It’s our last issue before the primary election— that’s Tuesday, March 3—so we’ll turn over this space to critics of our endorsements.

voices

No Rest for the Dead Even in the grave, Black people aren’t immune to the struggle in Durham.

BY ALEXIS PAULINE GUMBS @alexispauline

First up, ROBIN KIRK argues for keeping Steve Unruhe on the Durham County Board of Education: “Steve has deep experience working to better our schools as a teacher and adviser (to the Riverside Pirates’ Hook, which my son wrote for). As an elected official, he and his fellow board members have made huge strides in improving our ever-changing schools for all children, including by promoting more cultural awareness and ESL support, better pay and teacher support, and changes in disciplinary policies to ensure more kids get help and stay in school. For me, Steve has the teaching experience and proven leadership ability to continue that vital work.”

In that race—we endorsed Alexandra Valladares— DONNA KING is upset that we didn’t mention Paula Januzzi-Godfrey, whom she describes as perhaps “the most qualified candidate ever to run for the Durham school board. Her platform is progressive and ambitious, and her professional history as a parent, teacher, instructional coach, mentor teacher, and in so many other roles across many schools and settings in Durham would make her a real voice for the people ‘on the ground’—especially in our most challenged schools.”

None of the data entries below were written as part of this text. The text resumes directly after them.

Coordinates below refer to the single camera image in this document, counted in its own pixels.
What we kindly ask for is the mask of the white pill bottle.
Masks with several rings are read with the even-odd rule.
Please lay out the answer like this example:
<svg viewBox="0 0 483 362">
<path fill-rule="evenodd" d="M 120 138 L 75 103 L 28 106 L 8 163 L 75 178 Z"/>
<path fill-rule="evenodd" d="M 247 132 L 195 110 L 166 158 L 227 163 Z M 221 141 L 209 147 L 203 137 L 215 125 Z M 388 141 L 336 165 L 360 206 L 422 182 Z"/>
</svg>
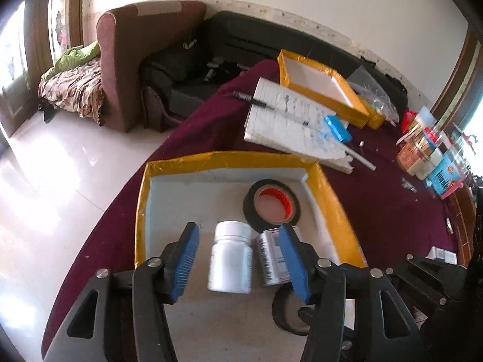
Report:
<svg viewBox="0 0 483 362">
<path fill-rule="evenodd" d="M 210 255 L 208 288 L 218 293 L 251 292 L 252 229 L 240 221 L 223 221 L 215 227 Z"/>
</svg>

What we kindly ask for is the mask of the white blue red box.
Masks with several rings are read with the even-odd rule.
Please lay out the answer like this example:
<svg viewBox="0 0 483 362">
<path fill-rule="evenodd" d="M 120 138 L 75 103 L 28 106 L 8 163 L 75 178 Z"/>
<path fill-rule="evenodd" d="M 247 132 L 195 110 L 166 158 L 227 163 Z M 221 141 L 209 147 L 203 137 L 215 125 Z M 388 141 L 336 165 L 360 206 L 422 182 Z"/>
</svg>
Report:
<svg viewBox="0 0 483 362">
<path fill-rule="evenodd" d="M 430 248 L 430 251 L 427 254 L 427 259 L 437 261 L 437 262 L 445 262 L 452 265 L 458 264 L 458 258 L 455 252 L 451 252 L 446 249 L 437 248 L 436 246 L 432 246 Z"/>
</svg>

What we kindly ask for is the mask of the near yellow edged tray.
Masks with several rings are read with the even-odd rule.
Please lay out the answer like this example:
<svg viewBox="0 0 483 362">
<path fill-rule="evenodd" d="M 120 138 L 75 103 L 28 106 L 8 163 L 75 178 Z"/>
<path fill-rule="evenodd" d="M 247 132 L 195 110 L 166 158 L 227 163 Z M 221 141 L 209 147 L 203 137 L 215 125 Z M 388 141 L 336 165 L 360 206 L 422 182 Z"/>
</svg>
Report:
<svg viewBox="0 0 483 362">
<path fill-rule="evenodd" d="M 291 155 L 211 152 L 146 165 L 138 196 L 135 264 L 162 253 L 186 224 L 199 247 L 183 295 L 165 310 L 180 361 L 298 361 L 305 338 L 286 332 L 271 313 L 275 288 L 255 261 L 255 231 L 242 211 L 258 181 L 282 182 L 293 205 L 257 200 L 272 220 L 300 213 L 296 231 L 320 257 L 359 267 L 367 262 L 322 168 Z"/>
</svg>

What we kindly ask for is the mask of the yellow edged tray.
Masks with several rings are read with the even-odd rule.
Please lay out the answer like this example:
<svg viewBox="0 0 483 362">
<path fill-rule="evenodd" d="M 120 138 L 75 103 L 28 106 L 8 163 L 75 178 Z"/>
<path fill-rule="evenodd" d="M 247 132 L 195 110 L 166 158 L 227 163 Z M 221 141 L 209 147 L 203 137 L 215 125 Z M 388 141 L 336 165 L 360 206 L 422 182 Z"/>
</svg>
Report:
<svg viewBox="0 0 483 362">
<path fill-rule="evenodd" d="M 369 114 L 349 83 L 333 68 L 282 49 L 277 57 L 280 84 L 334 111 L 363 128 Z"/>
<path fill-rule="evenodd" d="M 272 220 L 300 213 L 296 231 L 320 257 L 359 267 L 367 262 L 322 168 L 291 155 L 211 152 L 146 165 L 138 196 L 135 264 L 162 253 L 186 224 L 199 247 L 183 295 L 165 310 L 180 361 L 298 361 L 305 338 L 286 332 L 271 313 L 275 288 L 255 261 L 255 231 L 242 211 L 258 181 L 282 182 L 293 205 L 257 200 Z"/>
</svg>

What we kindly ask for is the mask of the black tape roll red core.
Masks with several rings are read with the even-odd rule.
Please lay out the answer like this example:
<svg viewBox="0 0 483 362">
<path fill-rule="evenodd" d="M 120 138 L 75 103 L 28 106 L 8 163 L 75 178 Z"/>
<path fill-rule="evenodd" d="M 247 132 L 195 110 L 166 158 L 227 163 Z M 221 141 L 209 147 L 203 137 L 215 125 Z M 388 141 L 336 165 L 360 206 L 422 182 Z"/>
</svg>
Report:
<svg viewBox="0 0 483 362">
<path fill-rule="evenodd" d="M 253 230 L 263 233 L 300 220 L 300 202 L 293 191 L 281 181 L 263 179 L 248 190 L 242 205 L 243 214 Z"/>
</svg>

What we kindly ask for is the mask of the blue cartoon jar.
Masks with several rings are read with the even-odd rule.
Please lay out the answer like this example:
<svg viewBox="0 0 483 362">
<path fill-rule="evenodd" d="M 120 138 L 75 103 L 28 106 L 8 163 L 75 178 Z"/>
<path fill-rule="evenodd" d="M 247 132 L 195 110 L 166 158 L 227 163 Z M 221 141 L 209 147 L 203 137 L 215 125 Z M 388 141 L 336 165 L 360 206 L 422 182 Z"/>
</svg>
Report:
<svg viewBox="0 0 483 362">
<path fill-rule="evenodd" d="M 468 175 L 468 168 L 458 151 L 451 148 L 429 174 L 430 186 L 440 198 L 447 198 L 461 189 Z"/>
</svg>

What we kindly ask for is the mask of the white paper tube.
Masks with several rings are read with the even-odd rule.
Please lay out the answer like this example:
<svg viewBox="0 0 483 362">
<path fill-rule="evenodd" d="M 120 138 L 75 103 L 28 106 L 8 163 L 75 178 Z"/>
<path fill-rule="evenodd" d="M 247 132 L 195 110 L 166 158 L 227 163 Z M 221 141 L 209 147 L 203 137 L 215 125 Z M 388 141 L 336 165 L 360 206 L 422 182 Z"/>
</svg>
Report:
<svg viewBox="0 0 483 362">
<path fill-rule="evenodd" d="M 337 145 L 340 148 L 342 148 L 343 151 L 348 153 L 348 155 L 352 156 L 354 159 L 356 159 L 358 162 L 360 162 L 362 165 L 364 165 L 365 167 L 367 167 L 371 171 L 376 170 L 376 166 L 373 163 L 371 163 L 368 159 L 366 159 L 364 156 L 359 154 L 357 151 L 352 150 L 350 147 L 348 147 L 347 145 L 340 143 L 340 142 L 337 142 Z"/>
</svg>

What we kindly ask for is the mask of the gold labelled jar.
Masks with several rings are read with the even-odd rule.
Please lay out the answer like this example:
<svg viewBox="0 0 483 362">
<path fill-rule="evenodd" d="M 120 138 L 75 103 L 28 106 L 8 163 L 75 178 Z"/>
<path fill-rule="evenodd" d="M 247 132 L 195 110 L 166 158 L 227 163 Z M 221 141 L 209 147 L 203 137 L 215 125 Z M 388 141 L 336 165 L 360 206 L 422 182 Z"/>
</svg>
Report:
<svg viewBox="0 0 483 362">
<path fill-rule="evenodd" d="M 439 146 L 442 142 L 439 128 L 411 122 L 407 131 L 396 142 L 401 145 L 396 161 L 410 176 L 425 180 L 442 160 Z"/>
</svg>

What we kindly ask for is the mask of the small light blue box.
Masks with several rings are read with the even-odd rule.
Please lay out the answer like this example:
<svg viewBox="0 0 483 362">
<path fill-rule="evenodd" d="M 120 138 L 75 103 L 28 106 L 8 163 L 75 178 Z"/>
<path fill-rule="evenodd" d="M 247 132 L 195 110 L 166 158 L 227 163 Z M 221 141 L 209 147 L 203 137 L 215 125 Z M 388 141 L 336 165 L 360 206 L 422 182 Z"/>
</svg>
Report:
<svg viewBox="0 0 483 362">
<path fill-rule="evenodd" d="M 327 115 L 324 117 L 323 121 L 327 125 L 334 138 L 340 143 L 347 143 L 353 140 L 350 132 L 337 115 Z"/>
</svg>

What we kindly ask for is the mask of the open paper notebook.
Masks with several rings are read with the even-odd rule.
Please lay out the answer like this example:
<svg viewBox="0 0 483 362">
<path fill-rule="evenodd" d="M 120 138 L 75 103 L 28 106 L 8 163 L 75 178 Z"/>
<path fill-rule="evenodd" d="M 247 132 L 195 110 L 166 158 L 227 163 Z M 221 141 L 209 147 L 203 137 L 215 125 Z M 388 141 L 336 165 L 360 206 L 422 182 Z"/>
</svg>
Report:
<svg viewBox="0 0 483 362">
<path fill-rule="evenodd" d="M 328 115 L 335 114 L 332 110 L 266 78 L 259 79 L 254 98 L 273 109 L 250 108 L 245 122 L 245 141 L 352 173 L 352 156 L 335 143 L 324 121 Z"/>
</svg>

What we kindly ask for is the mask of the far yellow edged tray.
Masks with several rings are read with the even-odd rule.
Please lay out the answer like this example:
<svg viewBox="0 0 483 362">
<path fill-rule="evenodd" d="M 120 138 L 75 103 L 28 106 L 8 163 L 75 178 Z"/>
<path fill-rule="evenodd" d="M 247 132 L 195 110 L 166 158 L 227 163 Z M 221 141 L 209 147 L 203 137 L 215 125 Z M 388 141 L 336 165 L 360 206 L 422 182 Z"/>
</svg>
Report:
<svg viewBox="0 0 483 362">
<path fill-rule="evenodd" d="M 280 84 L 334 111 L 363 128 L 369 114 L 349 83 L 333 68 L 282 49 L 277 57 Z"/>
</svg>

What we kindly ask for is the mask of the black sofa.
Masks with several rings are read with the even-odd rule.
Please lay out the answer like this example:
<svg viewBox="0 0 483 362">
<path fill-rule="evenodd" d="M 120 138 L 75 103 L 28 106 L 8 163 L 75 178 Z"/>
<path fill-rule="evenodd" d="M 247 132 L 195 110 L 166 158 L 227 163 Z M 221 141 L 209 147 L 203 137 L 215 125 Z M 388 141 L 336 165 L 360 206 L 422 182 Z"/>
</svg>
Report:
<svg viewBox="0 0 483 362">
<path fill-rule="evenodd" d="M 187 117 L 194 111 L 189 101 L 207 100 L 224 83 L 260 61 L 276 60 L 283 49 L 325 64 L 344 78 L 362 66 L 399 114 L 408 108 L 405 86 L 382 74 L 374 62 L 298 30 L 231 11 L 216 13 L 183 40 L 146 57 L 138 74 L 142 86 L 153 88 L 172 113 Z"/>
</svg>

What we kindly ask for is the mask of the black pen on notebook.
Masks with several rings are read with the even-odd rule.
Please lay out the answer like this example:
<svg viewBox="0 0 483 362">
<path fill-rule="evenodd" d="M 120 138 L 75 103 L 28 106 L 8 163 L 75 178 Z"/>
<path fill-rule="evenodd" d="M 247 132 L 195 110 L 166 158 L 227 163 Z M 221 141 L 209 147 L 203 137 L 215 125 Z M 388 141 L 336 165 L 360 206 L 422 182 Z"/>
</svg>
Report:
<svg viewBox="0 0 483 362">
<path fill-rule="evenodd" d="M 269 105 L 268 103 L 264 102 L 263 100 L 255 99 L 254 97 L 252 97 L 248 94 L 238 92 L 238 91 L 234 91 L 232 93 L 232 95 L 237 100 L 240 100 L 240 101 L 247 103 L 247 104 L 250 104 L 252 106 L 257 106 L 257 107 L 267 109 L 267 110 L 275 110 L 275 108 L 273 106 Z"/>
</svg>

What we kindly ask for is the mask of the patterned blanket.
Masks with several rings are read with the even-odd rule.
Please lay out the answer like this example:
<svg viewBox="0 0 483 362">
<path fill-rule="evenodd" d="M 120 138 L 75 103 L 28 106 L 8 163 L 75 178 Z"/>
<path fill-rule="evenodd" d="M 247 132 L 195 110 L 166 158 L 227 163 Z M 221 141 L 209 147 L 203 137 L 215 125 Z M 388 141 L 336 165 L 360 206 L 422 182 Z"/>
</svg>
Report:
<svg viewBox="0 0 483 362">
<path fill-rule="evenodd" d="M 101 85 L 101 59 L 96 57 L 47 80 L 42 78 L 38 96 L 53 106 L 103 126 L 102 106 L 106 95 Z"/>
</svg>

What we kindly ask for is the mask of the clear plastic bag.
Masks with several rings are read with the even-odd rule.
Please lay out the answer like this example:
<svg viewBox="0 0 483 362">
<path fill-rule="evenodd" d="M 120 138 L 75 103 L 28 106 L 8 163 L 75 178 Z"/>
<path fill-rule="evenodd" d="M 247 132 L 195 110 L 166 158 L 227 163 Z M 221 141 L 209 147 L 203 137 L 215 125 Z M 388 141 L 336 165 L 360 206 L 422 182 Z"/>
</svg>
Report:
<svg viewBox="0 0 483 362">
<path fill-rule="evenodd" d="M 393 125 L 399 122 L 399 113 L 391 98 L 362 65 L 348 77 L 347 82 L 386 121 Z"/>
</svg>

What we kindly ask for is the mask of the green cloth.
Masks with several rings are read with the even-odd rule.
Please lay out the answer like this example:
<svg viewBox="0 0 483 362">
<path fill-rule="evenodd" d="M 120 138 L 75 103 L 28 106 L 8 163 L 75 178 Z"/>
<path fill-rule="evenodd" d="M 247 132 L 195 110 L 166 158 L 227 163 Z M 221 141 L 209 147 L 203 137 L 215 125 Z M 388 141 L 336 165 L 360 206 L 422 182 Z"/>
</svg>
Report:
<svg viewBox="0 0 483 362">
<path fill-rule="evenodd" d="M 97 41 L 90 43 L 87 46 L 80 45 L 72 47 L 61 54 L 54 65 L 41 76 L 41 79 L 49 80 L 51 77 L 63 71 L 74 69 L 77 66 L 88 63 L 97 58 L 100 54 L 101 50 Z"/>
</svg>

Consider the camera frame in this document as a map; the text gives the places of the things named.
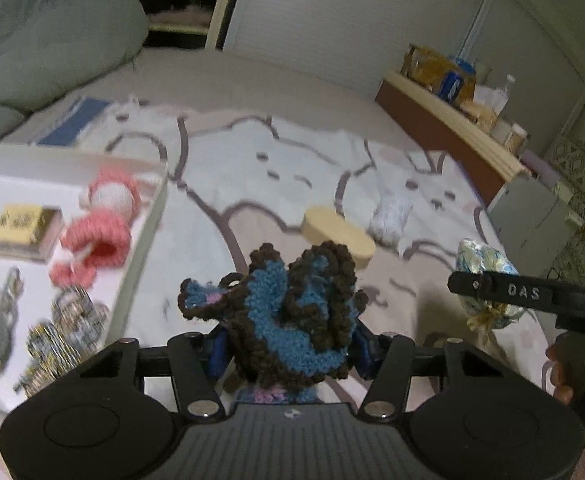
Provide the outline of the person right hand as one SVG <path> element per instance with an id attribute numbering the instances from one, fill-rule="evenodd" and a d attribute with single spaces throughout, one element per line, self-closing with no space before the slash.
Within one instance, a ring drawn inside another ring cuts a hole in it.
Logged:
<path id="1" fill-rule="evenodd" d="M 568 355 L 568 341 L 557 340 L 546 350 L 546 356 L 553 363 L 550 382 L 555 387 L 554 397 L 565 405 L 569 405 L 574 396 L 574 389 L 569 381 L 567 364 L 563 359 Z"/>

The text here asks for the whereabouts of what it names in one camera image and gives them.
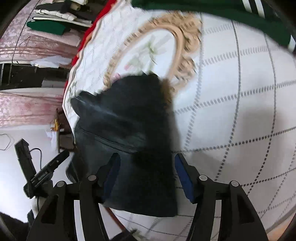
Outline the black leather jacket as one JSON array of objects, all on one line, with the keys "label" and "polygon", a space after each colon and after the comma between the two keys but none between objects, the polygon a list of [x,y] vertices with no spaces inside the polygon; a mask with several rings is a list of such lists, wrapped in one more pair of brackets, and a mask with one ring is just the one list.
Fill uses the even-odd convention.
[{"label": "black leather jacket", "polygon": [[69,180],[97,173],[118,153],[120,168],[106,206],[146,216],[177,215],[169,121],[158,76],[126,76],[99,94],[82,91],[70,103],[78,121]]}]

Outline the pink curtain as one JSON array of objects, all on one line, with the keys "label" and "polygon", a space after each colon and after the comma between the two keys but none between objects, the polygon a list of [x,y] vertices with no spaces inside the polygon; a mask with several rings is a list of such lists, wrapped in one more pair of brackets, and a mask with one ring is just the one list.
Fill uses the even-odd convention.
[{"label": "pink curtain", "polygon": [[63,36],[51,39],[45,33],[27,27],[33,18],[35,7],[44,1],[30,1],[12,20],[1,37],[1,64],[12,66],[12,83],[1,91],[1,126],[43,125],[49,123],[56,109],[62,107],[62,94],[41,93],[41,84],[53,68],[32,66],[51,56],[72,60],[77,52],[82,34],[71,30]]}]

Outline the green varsity jacket striped cuffs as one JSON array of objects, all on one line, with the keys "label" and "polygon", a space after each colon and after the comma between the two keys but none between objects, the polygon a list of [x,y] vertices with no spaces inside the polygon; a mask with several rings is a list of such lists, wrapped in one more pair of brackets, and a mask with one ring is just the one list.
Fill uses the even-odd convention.
[{"label": "green varsity jacket striped cuffs", "polygon": [[198,11],[256,28],[295,54],[295,27],[276,3],[268,1],[132,1],[145,10]]}]

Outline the clothes rack with hanging garments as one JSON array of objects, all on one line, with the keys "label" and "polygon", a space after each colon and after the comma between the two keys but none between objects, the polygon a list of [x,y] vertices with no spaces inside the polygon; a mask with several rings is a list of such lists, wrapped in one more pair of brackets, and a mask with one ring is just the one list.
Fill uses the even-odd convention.
[{"label": "clothes rack with hanging garments", "polygon": [[91,27],[107,1],[38,1],[26,23],[31,30],[62,36]]}]

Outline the white diamond-pattern floral sheet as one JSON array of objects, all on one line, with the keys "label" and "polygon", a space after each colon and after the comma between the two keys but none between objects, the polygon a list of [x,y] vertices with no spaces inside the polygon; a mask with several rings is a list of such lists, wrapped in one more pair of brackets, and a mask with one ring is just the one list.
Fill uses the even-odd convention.
[{"label": "white diamond-pattern floral sheet", "polygon": [[231,20],[117,1],[70,72],[70,126],[75,94],[149,72],[172,86],[171,150],[212,180],[238,181],[267,232],[287,220],[295,212],[295,56]]}]

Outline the red floral blanket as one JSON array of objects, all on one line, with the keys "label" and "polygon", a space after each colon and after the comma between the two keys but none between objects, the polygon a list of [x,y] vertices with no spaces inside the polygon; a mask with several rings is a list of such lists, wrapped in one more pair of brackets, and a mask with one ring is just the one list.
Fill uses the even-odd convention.
[{"label": "red floral blanket", "polygon": [[96,27],[96,24],[97,22],[103,18],[107,13],[109,13],[109,11],[112,9],[112,7],[114,6],[114,4],[117,3],[117,0],[108,0],[106,5],[103,7],[103,9],[99,12],[99,14],[97,15],[95,21],[93,22],[92,26],[89,27],[84,35],[83,35],[83,38],[80,42],[80,45],[79,45],[79,48],[78,48],[78,52],[77,54],[74,56],[74,58],[72,59],[71,61],[71,65],[74,66],[76,64],[76,62],[78,61],[79,59],[79,54],[80,52],[85,48],[85,46],[87,45],[87,43],[91,40],[92,38],[92,34],[93,34],[93,31]]}]

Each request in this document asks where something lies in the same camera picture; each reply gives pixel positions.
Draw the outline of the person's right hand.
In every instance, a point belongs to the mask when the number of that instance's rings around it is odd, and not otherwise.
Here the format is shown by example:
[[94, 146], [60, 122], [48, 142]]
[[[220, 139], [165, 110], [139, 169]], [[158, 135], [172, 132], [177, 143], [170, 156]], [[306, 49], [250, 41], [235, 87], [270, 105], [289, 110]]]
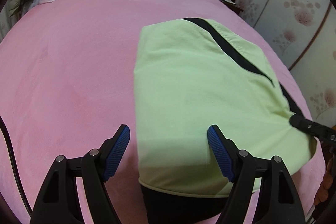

Several writers pushed back against our recommendation of Amy Fowler over Mark Marcoplos for Orange County commissioner. Among them, BARRY JACOBS: “You suggest someone ‘a little more skeptical’ than Marcoplos might have better served the county’s fiscal interests in working to advance light rail. Yet you have heartily endorsed without similar qualification both an incumbent Durham County commissioner and a mayor far more vociferous in supporting GoTriangle’s plans. You question the expenditure of a large chunk of county funds to address climate change and criticize the lack of a predetermined plan that accommodates public input. Then you turn around and praise a challenger for embracing collaborative decision-making. You also criticize the climate change expenditure in a county ‘already among the highest-taxed counties in the state.’ Yet you endorse a pair of challengers from a Board of Education that perpetually complains it is starved for funds and can’t tame its capital needs or close a huge, persistent achievement gap.”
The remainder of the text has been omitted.